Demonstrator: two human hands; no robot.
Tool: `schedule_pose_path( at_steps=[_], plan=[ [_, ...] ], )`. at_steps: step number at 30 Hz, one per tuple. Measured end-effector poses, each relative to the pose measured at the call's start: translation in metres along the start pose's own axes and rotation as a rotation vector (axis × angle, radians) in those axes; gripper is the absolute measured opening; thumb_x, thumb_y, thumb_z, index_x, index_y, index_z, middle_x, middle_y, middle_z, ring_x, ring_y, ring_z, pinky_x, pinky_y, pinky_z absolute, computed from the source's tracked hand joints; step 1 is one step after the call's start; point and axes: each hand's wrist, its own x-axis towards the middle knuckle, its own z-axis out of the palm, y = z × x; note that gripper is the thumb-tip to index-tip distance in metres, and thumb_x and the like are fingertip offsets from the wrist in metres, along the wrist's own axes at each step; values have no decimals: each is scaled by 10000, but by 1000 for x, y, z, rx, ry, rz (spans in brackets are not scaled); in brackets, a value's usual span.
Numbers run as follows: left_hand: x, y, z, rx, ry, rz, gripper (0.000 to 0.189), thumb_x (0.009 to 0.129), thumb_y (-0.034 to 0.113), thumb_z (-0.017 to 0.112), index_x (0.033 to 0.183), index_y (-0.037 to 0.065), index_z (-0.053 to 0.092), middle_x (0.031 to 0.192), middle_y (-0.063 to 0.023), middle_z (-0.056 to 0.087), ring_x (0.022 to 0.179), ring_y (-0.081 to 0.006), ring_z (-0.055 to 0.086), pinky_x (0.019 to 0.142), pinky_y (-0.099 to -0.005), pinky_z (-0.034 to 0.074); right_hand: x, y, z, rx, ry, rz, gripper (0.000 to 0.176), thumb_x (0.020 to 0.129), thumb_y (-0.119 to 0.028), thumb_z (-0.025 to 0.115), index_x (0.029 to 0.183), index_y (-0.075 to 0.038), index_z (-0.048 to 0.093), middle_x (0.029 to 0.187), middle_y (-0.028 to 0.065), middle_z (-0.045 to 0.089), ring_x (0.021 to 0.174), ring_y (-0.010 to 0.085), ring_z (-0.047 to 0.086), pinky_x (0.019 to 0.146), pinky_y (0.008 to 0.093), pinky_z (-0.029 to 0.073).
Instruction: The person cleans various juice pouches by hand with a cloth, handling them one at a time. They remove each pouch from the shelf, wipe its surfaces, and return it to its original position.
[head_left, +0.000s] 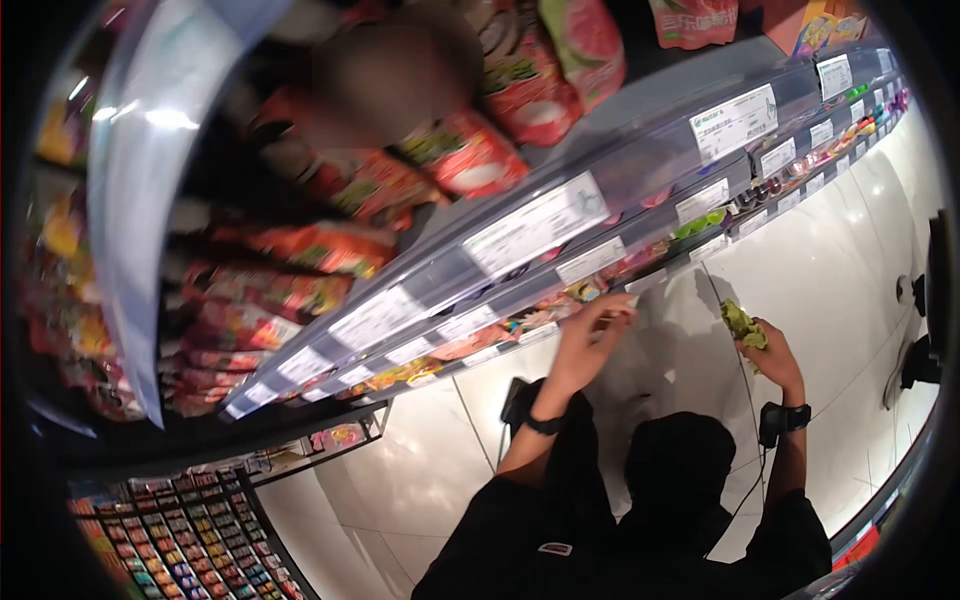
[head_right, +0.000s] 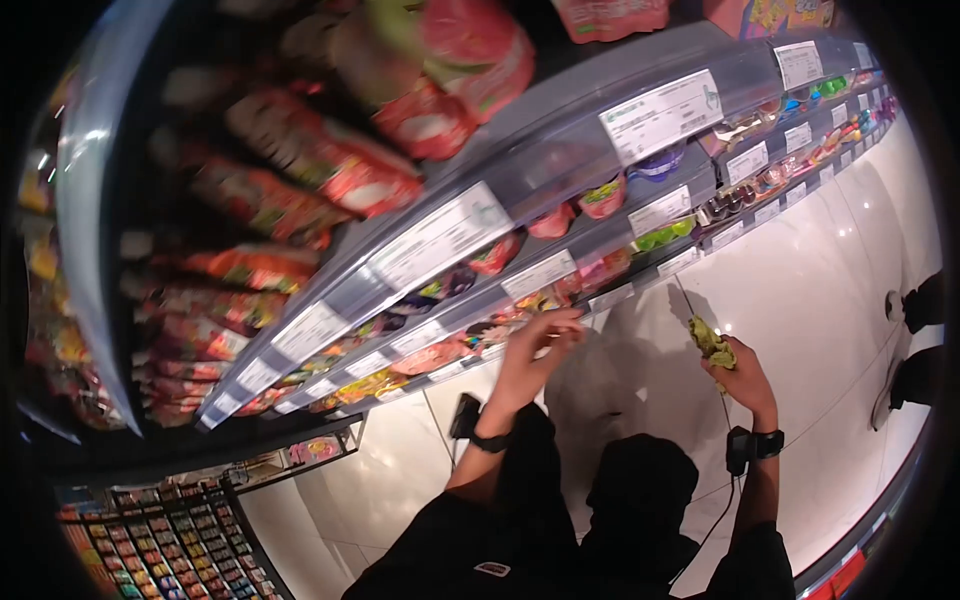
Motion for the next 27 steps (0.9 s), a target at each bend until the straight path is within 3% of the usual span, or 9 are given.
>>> schedule_pose_path(
  at_steps=[2,4,6,8,10,14,17,26,27],
  plan=[
    [-41,13,-42,368,355,199,292,923,-55,627,1209,6,621,1180,-108,654,941,-177,668,796,-303,551,-9,-6,1,5,15,-52,261,872,-100,728,1070,22,609,874,78,637,788,163,577,753,310,496],
    [-63,37,-80,388,744,252,316,896,-3,705,1195,-5,601,1156,-131,639,946,-208,656,785,-323,531,-20,-14,5,112,83,-68,229,879,-67,708,1068,15,608,851,40,613,770,123,560,723,286,486],
    [-67,43,-111,603,986,370,386,870,93,772,1174,-24,565,1115,-156,606,973,-277,625,812,-367,499,-37,-45,9,202,146,-105,197,911,-58,665,1091,-6,605,830,-7,593,729,54,528,650,229,454],
    [-68,42,-127,771,1085,367,415,866,85,775,1198,-25,552,1127,-141,584,1050,-249,588,812,-342,512,-68,-117,19,274,174,-63,214,914,-81,668,1107,-16,603,830,-4,607,715,49,549,623,225,463],
    [-70,52,-134,716,1252,392,460,837,176,820,1128,-42,539,1057,-167,532,954,-336,529,832,-415,435,-99,-159,35,328,155,-92,228,912,-96,674,1115,-18,603,831,-2,611,710,49,555,608,222,463],
    [-79,46,-155,744,1224,423,444,822,216,841,1031,-36,541,973,-175,513,900,-350,516,791,-429,431,-155,-227,77,420,-64,-258,179,893,-118,706,1007,-23,605,795,-9,605,645,72,540,585,228,455],
    [-78,40,-164,752,1183,387,417,802,263,860,894,-14,562,865,-143,531,813,-342,521,744,-450,429,-169,-243,113,163,-144,-173,226,872,-121,752,983,-7,591,782,10,614,635,75,541,583,256,460],
    [-73,66,-176,953,1044,107,398,790,231,815,1081,11,656,912,-213,650,822,-445,618,713,-536,499,-163,-230,183,374,-363,-41,341,899,-171,761,1128,24,601,914,19,641,817,65,570,728,260,496],
    [-71,65,-180,852,1037,85,366,774,239,834,1017,12,679,923,-210,662,875,-432,600,788,-517,490,-159,-226,189,317,-380,-52,341,905,-167,753,1140,26,598,928,13,644,823,61,568,730,260,497]
  ],
)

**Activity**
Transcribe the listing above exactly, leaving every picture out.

**Exercise result**
Demonstrator: two human hands; no robot.
Tool: `schedule_pose_path( at_steps=[_], plan=[ [_, ...] ], )`. at_steps: step number at 30 Hz, one per tuple. Measured end-effector poses, each relative to the pose measured at the call's start: translation in metres along the start pose's own axes and rotation as a rotation vector (axis × angle, radians) in those axes; gripper is the absolute measured opening; thumb_x, thumb_y, thumb_z, index_x, index_y, index_z, middle_x, middle_y, middle_z, ring_x, ring_y, ring_z, pinky_x, pinky_y, pinky_z absolute, computed from the source's tracked hand joints; step 1 is one step after the call's start; point and axes: each hand's wrist, its own x-axis towards the middle knuckle, its own z-axis out of the palm, y = z × x; note that gripper is the thumb-tip to index-tip distance in metres, and thumb_x and the like are fingertip offsets from the wrist in metres, along the wrist's own axes at each step; values have no decimals: each is scaled by 10000, but by 1000 for x, y, z, rx, ry, rz (spans in brackets are not scaled); in brackets, a value's usual span.
Numbers run as follows: left_hand: x, y, z, rx, ry, rz, gripper (0.000 to 0.189), thumb_x (0.009 to 0.129), thumb_y (-0.034 to 0.113), thumb_z (-0.017 to 0.112), index_x (0.033 to 0.183), index_y (-0.037 to 0.065), index_z (-0.053 to 0.092), middle_x (0.031 to 0.192), middle_y (-0.063 to 0.023), middle_z (-0.056 to 0.087), ring_x (0.022 to 0.179), ring_y (-0.081 to 0.006), ring_z (-0.055 to 0.086), pinky_x (0.019 to 0.142), pinky_y (-0.099 to -0.005), pinky_z (-0.034 to 0.074); right_hand: x, y, z, rx, ry, rz, gripper (0.000 to 0.176), thumb_x (0.020 to 0.129), thumb_y (-0.119 to 0.028), thumb_z (-0.025 to 0.115), index_x (0.029 to 0.183), index_y (-0.075 to 0.038), index_z (-0.048 to 0.093), middle_x (0.029 to 0.187), middle_y (-0.028 to 0.065), middle_z (-0.045 to 0.089), ring_x (0.021 to 0.174), ring_y (-0.010 to 0.085), ring_z (-0.047 to 0.086), pinky_x (0.019 to 0.146), pinky_y (0.008 to 0.093), pinky_z (-0.029 to 0.073).
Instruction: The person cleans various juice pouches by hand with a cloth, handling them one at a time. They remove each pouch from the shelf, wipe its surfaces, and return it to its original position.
[head_left, +0.000s] 
[head_right, +0.000s] 
Motion for the next 27 steps (0.9 s), a target at each bend until the straight path is within 3% of the usual span, or 9 are given.
>>> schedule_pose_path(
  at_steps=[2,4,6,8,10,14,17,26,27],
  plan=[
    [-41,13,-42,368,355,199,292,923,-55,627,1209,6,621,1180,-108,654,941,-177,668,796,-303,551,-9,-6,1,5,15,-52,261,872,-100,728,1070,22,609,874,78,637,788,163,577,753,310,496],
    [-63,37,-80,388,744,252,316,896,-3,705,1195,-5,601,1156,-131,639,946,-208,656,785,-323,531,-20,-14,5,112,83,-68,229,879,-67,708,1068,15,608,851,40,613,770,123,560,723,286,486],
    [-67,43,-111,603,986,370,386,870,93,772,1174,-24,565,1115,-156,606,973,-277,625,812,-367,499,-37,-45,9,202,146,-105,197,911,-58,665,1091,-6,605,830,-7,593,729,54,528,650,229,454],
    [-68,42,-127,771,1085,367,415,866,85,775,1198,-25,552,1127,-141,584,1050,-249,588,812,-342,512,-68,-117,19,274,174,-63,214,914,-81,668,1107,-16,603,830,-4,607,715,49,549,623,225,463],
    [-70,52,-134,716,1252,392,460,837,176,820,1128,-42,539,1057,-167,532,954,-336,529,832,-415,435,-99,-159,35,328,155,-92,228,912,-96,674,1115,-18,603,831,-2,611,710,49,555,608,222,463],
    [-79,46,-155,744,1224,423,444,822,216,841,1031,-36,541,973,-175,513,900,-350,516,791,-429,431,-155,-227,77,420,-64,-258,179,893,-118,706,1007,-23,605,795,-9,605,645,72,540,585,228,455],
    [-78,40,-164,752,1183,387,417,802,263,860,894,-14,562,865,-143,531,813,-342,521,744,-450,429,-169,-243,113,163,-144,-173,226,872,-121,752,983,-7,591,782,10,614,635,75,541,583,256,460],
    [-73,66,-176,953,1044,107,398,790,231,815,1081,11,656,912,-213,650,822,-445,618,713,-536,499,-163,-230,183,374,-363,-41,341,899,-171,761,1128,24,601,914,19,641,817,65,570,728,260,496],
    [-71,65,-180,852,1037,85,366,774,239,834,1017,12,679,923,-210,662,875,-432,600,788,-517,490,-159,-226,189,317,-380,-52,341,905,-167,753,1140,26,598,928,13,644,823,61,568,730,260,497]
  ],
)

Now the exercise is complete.